**PROBLEM TO SOLVE:** Go through the records below and copy out every line holding "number".

┌─ TASK DATA

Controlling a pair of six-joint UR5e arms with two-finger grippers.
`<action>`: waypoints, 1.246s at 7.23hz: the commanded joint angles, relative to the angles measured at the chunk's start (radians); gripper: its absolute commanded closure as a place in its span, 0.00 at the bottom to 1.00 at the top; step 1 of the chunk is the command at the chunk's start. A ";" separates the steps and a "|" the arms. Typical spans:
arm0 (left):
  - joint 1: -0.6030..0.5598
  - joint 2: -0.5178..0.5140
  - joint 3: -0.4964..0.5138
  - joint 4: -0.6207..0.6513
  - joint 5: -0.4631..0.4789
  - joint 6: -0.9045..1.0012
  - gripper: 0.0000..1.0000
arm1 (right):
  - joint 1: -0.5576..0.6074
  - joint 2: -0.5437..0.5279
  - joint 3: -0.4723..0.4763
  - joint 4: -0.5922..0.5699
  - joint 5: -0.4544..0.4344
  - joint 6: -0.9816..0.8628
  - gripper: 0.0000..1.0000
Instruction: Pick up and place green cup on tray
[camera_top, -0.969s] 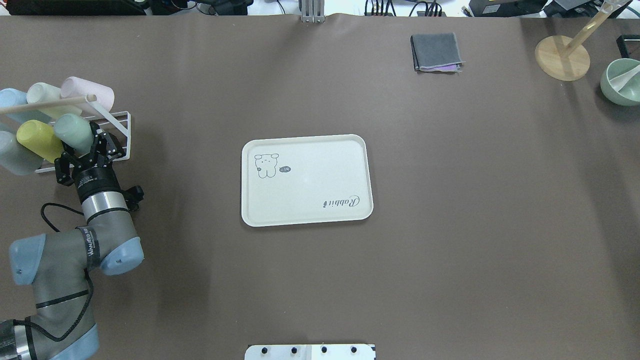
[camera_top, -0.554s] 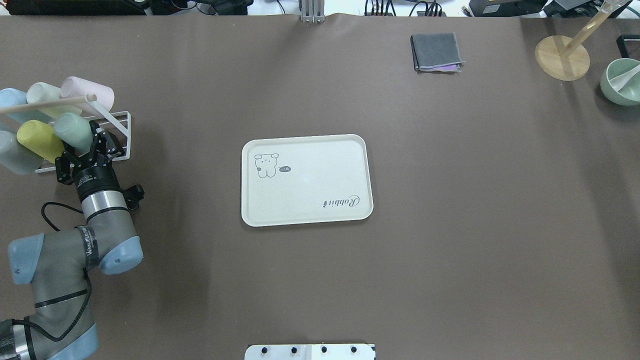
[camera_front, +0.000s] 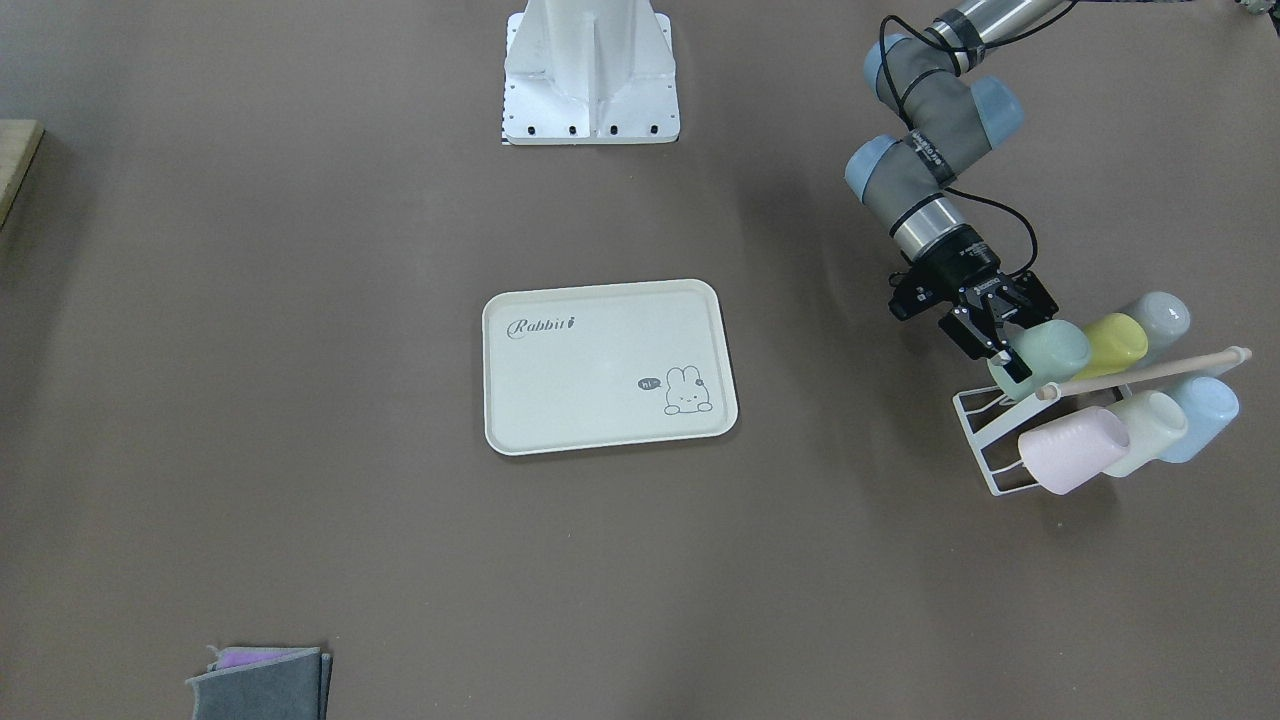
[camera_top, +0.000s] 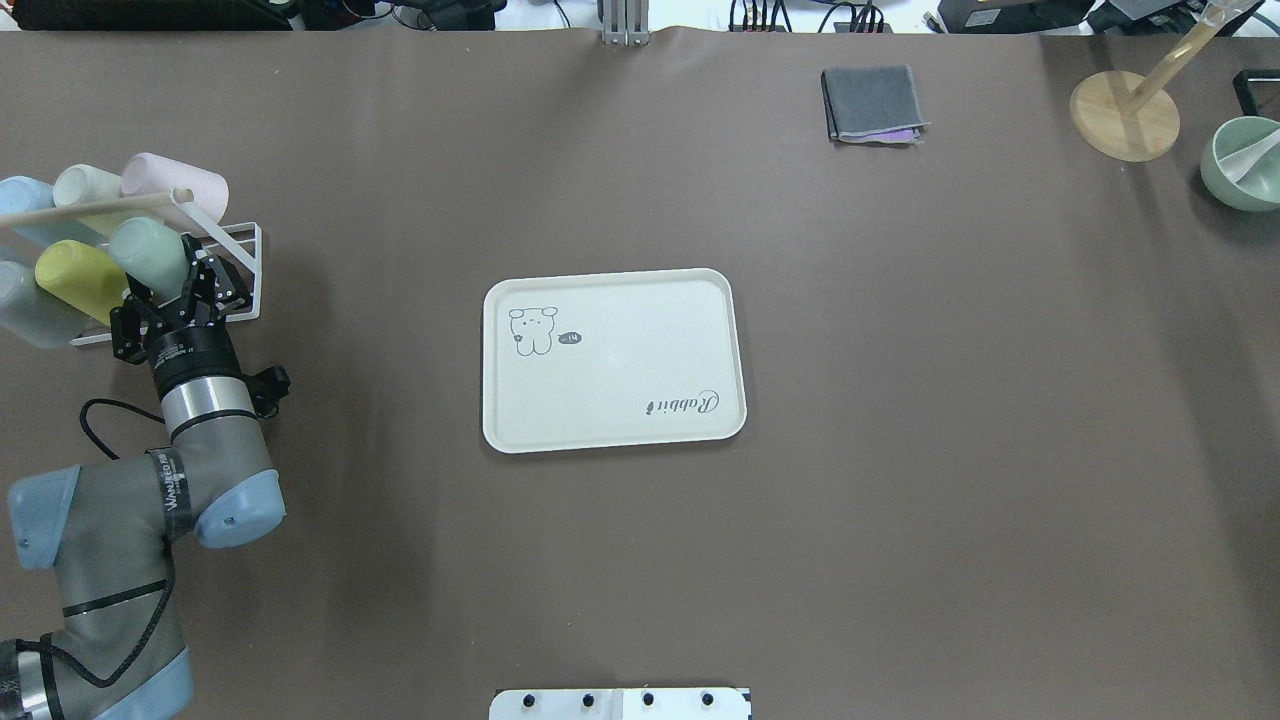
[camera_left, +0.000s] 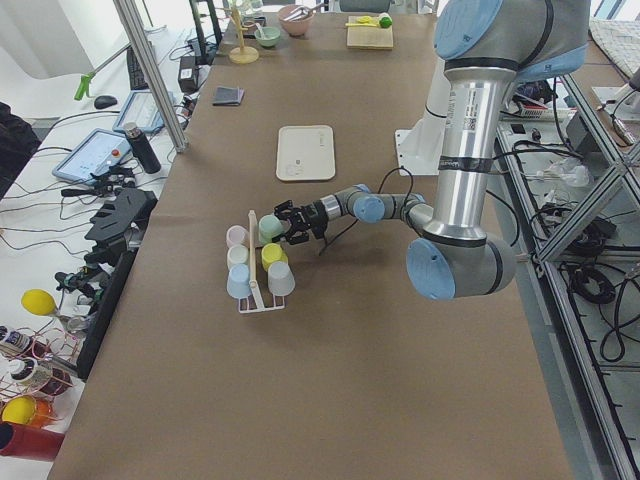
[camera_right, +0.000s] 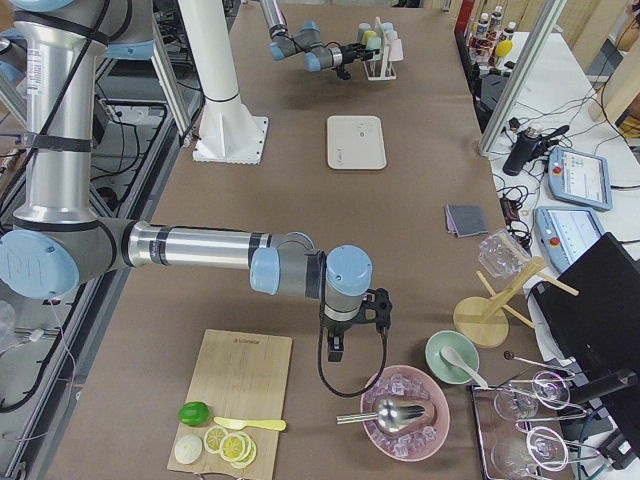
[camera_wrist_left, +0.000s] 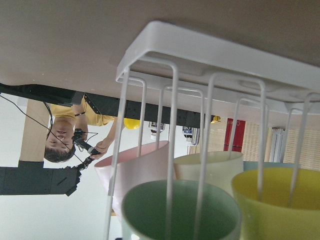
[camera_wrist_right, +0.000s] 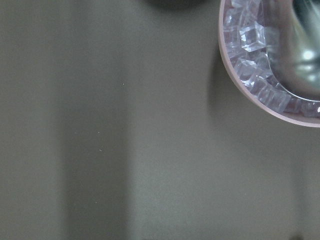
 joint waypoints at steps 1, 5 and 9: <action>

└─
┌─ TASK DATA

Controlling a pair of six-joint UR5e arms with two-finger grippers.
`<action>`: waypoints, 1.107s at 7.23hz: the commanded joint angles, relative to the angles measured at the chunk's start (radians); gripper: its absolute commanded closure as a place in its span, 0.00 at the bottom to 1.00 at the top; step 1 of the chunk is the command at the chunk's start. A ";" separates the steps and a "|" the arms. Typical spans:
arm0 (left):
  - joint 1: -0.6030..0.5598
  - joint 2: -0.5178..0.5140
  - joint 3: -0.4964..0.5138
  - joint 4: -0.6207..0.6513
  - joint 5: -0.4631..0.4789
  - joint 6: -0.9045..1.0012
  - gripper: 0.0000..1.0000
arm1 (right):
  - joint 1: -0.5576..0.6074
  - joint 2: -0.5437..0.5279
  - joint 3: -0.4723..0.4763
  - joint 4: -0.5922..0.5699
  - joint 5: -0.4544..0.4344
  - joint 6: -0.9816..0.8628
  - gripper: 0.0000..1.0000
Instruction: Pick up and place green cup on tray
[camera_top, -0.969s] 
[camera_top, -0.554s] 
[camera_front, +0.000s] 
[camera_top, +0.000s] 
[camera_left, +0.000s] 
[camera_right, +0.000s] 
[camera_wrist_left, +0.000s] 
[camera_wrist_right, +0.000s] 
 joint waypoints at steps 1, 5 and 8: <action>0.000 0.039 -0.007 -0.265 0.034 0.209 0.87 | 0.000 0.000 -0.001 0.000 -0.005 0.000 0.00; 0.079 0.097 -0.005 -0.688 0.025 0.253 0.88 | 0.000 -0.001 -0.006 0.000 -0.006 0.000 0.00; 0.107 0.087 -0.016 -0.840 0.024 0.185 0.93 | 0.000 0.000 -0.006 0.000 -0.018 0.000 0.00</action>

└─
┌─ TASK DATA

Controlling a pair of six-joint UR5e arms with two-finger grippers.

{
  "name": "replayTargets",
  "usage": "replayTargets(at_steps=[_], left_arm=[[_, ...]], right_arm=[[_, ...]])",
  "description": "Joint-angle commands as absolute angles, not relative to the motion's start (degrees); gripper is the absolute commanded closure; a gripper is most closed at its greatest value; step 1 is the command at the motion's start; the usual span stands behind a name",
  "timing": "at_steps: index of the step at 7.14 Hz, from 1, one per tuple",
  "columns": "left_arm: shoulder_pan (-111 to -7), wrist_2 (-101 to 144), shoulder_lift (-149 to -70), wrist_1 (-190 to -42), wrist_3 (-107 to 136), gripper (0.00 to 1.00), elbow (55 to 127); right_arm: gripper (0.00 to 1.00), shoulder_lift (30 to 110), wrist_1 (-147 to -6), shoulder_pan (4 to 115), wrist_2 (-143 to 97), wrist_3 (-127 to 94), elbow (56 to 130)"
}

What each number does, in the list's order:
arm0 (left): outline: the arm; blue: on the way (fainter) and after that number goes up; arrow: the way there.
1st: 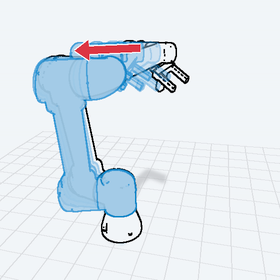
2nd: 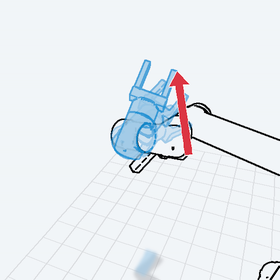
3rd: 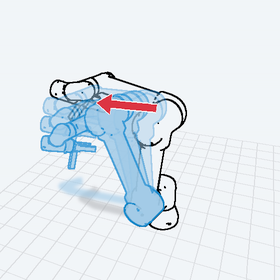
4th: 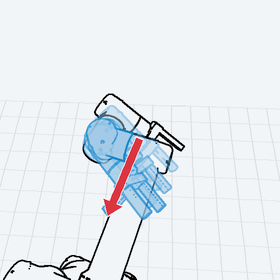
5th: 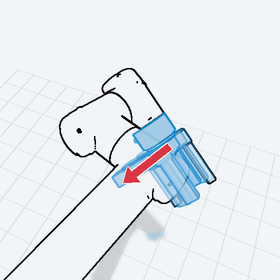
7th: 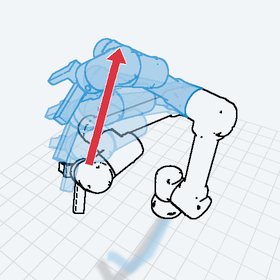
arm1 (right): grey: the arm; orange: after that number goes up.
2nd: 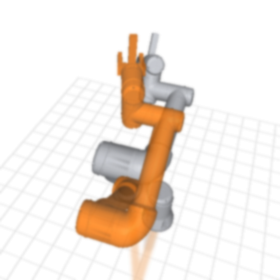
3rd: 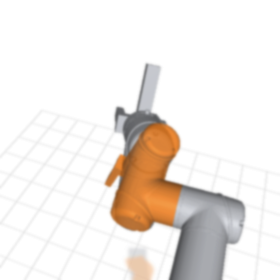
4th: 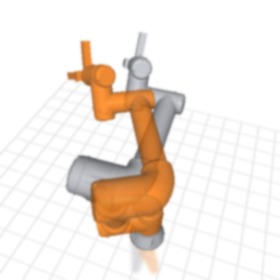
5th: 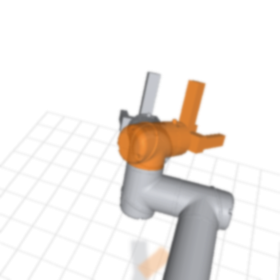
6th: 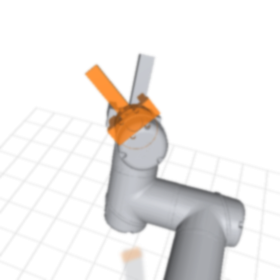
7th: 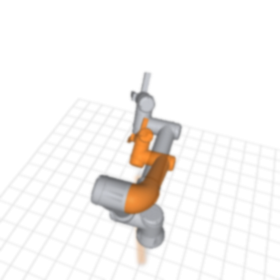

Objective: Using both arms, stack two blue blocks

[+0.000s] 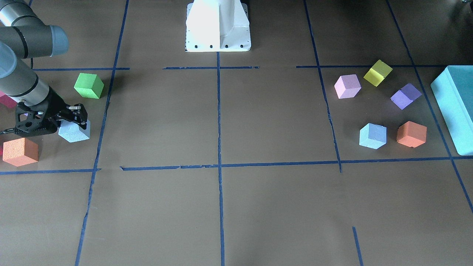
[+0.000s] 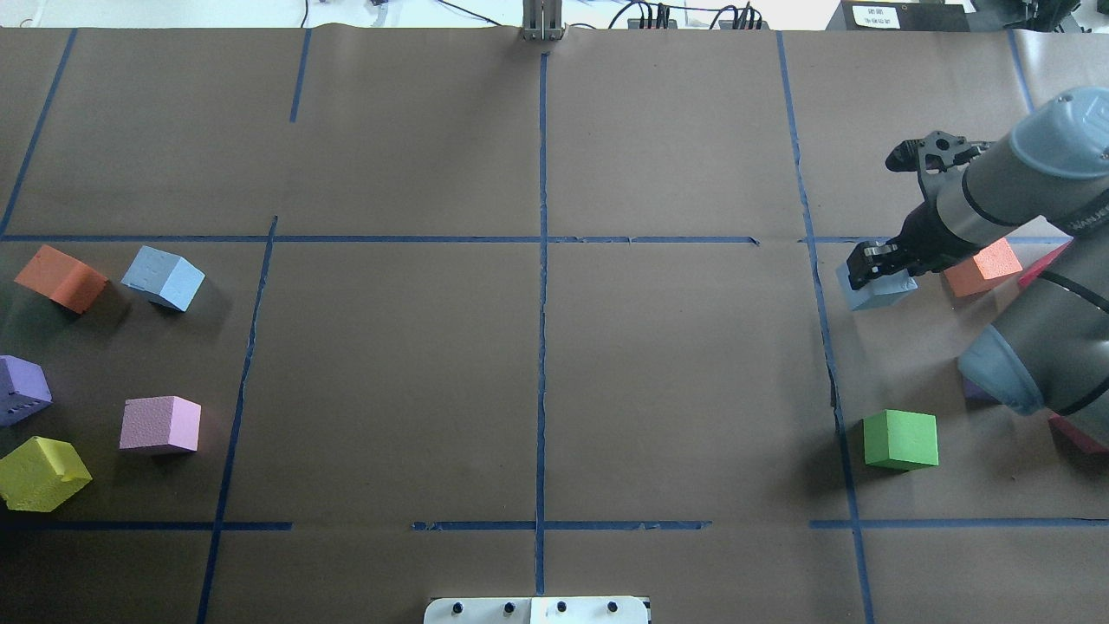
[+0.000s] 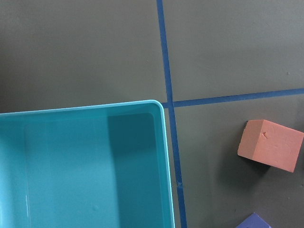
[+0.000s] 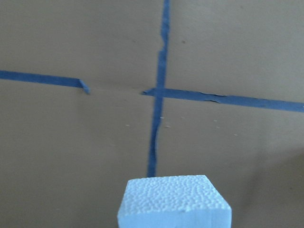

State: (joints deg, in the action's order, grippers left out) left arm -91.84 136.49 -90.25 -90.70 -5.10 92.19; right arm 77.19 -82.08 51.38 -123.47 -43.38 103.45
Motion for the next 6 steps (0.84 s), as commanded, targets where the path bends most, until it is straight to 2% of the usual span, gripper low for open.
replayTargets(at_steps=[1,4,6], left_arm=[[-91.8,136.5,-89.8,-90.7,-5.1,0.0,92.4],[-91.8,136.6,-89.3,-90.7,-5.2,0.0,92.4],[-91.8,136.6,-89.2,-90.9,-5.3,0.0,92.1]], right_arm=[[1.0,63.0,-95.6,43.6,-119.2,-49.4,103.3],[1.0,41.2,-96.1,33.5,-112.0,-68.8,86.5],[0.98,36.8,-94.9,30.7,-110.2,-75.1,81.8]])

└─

**OUTPUT BELOW:**
What each number does, in the list's order:
arm0 (left): outline: the arm; blue: on the way (fainter) and after that number goes up; arrow: the way there.
arm1 (right): grey: the arm; orange: after that number goes up.

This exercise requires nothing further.